If your op needs the meta of the output (for matmul and friends), pass
`node.outputs[0].clone()` as the third argument.

### Step 5 — Register the op in `src/op/registry.rs`

Two entries per op:

1. An `OperatorEntry` (or a per-family helper like
   `binary_pointwise_entry` / `scalar_binary_entry`) that exposes the
   `OpSignature` and contracts to the registry walker.
2. A `LoweringRule` with `required_evidence` and `obligations` strings
   that document what must be true at lowering time (e.g.
   "matmul inputs must be rank-2 tensors with matching inner
   dimensions").

The pattern is uniform across families; copy the closest existing op's
registry entry and adjust the names and obligations.

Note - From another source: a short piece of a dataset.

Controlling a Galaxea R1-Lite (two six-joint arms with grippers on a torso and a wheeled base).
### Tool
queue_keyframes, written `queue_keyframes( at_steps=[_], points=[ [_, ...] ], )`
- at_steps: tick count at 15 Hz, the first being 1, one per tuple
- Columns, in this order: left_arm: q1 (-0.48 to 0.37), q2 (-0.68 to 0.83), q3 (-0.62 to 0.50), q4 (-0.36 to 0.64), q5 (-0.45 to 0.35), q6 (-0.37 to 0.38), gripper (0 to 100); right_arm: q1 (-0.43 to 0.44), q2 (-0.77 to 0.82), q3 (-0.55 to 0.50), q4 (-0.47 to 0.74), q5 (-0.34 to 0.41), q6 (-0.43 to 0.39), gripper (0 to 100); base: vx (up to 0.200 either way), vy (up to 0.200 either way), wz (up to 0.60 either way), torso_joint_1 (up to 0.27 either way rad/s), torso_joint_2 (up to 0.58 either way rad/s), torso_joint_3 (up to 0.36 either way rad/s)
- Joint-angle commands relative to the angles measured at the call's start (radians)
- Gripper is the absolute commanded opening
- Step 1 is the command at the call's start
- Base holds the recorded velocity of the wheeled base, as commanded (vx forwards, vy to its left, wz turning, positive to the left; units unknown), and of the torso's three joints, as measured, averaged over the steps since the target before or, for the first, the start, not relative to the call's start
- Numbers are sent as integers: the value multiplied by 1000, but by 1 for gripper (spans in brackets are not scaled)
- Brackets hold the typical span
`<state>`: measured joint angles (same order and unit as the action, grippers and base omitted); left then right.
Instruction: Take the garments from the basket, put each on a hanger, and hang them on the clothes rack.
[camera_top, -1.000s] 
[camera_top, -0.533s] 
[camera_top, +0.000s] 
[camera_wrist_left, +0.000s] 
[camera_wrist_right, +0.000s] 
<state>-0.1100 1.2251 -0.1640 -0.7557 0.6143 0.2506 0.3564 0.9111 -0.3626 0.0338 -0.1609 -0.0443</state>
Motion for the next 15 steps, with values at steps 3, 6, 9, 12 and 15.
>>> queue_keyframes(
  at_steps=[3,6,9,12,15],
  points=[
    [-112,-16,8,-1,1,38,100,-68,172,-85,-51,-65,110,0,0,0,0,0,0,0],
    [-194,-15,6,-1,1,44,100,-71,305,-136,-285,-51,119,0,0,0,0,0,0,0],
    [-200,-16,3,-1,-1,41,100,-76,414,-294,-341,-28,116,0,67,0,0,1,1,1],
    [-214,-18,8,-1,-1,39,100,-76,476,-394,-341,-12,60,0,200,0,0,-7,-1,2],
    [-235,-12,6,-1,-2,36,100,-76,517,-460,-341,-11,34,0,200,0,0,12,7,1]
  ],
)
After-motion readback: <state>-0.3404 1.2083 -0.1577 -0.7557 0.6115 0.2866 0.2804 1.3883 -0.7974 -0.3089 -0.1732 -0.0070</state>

If your op's
preconditions are exotic, add a new `*_entry` helper and document the
motivation in a comment.

### Step 6 — Add a facade builder in `src/facade.rs`

Add a `pub fn <op>(&self) -> <OpType>` method to `Tokitai`. The builder
is intentionally thin — it returns the op struct so the caller can use
it in `add_op` chains. See the existing `add`, `mul`, `reshape`,
`relu`, `gather` builders for the pattern.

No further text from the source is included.